1. Under the circumstances, the customs inspector had "reasonable cause to suspect" that there was merchandise or contraband in the envelopes, and therefore the search was plainly authorized by the statute. Pp. 431 U. S. 611-616.
2. The Fourth Amendment does not interdict the actions taken by the inspector in opening and searching the envelopes. Pp. 431 U. S. 616-625.
(a) Boarder searches without probable cause and without a warrant are nonetheless "reasonable" within the meaning of the Fourth Amendment. Pp. 431 U. S. 616-619.
(b) The inclusion of international mail within the border search exception does not represent any "extension" of that exception. The exception is grounded in the recognized right of the sovereign to control, subject to substantive limitations imposed by the Constitution, who and what may enter the country, and no different constitutional standards should apply simply because the envelopes were mailed, not carried -- the
critical fact being that the envelopes cross the border and enter the country, not that they are brought in by one mode of transportation, rather than another. It is their entry into the country from without it that makes a resulting search "reasonable." Pp. 431 U. S. 619-621.
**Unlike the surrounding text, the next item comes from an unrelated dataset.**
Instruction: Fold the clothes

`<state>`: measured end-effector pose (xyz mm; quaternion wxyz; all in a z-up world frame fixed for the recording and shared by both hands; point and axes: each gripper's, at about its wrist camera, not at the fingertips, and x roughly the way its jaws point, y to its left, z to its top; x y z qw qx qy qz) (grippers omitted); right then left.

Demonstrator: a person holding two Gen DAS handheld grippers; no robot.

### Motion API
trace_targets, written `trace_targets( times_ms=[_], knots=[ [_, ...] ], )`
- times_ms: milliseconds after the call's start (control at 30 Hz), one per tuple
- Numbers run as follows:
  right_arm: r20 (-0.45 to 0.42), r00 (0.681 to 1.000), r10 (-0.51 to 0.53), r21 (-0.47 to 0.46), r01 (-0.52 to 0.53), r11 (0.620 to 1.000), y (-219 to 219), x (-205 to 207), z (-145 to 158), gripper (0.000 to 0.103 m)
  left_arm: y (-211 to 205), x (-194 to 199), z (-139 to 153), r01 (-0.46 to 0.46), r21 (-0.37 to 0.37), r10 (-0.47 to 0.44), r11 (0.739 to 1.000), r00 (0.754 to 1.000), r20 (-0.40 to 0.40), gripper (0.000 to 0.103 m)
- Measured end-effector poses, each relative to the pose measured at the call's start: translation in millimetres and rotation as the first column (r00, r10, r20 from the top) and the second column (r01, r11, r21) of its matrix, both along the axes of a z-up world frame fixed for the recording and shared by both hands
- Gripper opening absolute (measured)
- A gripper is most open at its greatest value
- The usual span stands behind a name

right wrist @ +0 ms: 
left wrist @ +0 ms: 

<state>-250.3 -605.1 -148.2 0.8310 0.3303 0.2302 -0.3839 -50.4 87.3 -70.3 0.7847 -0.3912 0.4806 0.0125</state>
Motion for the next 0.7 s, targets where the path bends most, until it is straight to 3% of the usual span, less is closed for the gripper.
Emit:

(c) The border search exception is not based on the doctrine of "exigent circumstances," but is a longstanding, historically recognized exception to the Fourth Amendment's general principle that a warrant be obtained. Pp. 431 U. S. 621-622.
(d) The opening of international mail under the guidelines of the statute only when the customs official has reason to believe the mail contains other than correspondence, while the reading of any correspondence inside the envelopes is forbidden by the regulations, does not impermissibly chill the exercise of free speech under the First Amendment, and any "chill" that might exist under such circumstances is not only "minimal" but is also wholly subjective. Pp. 431 U. S. 623-624.
176 U.S.App.D.C. 67, 538 F.2d 415, reversed.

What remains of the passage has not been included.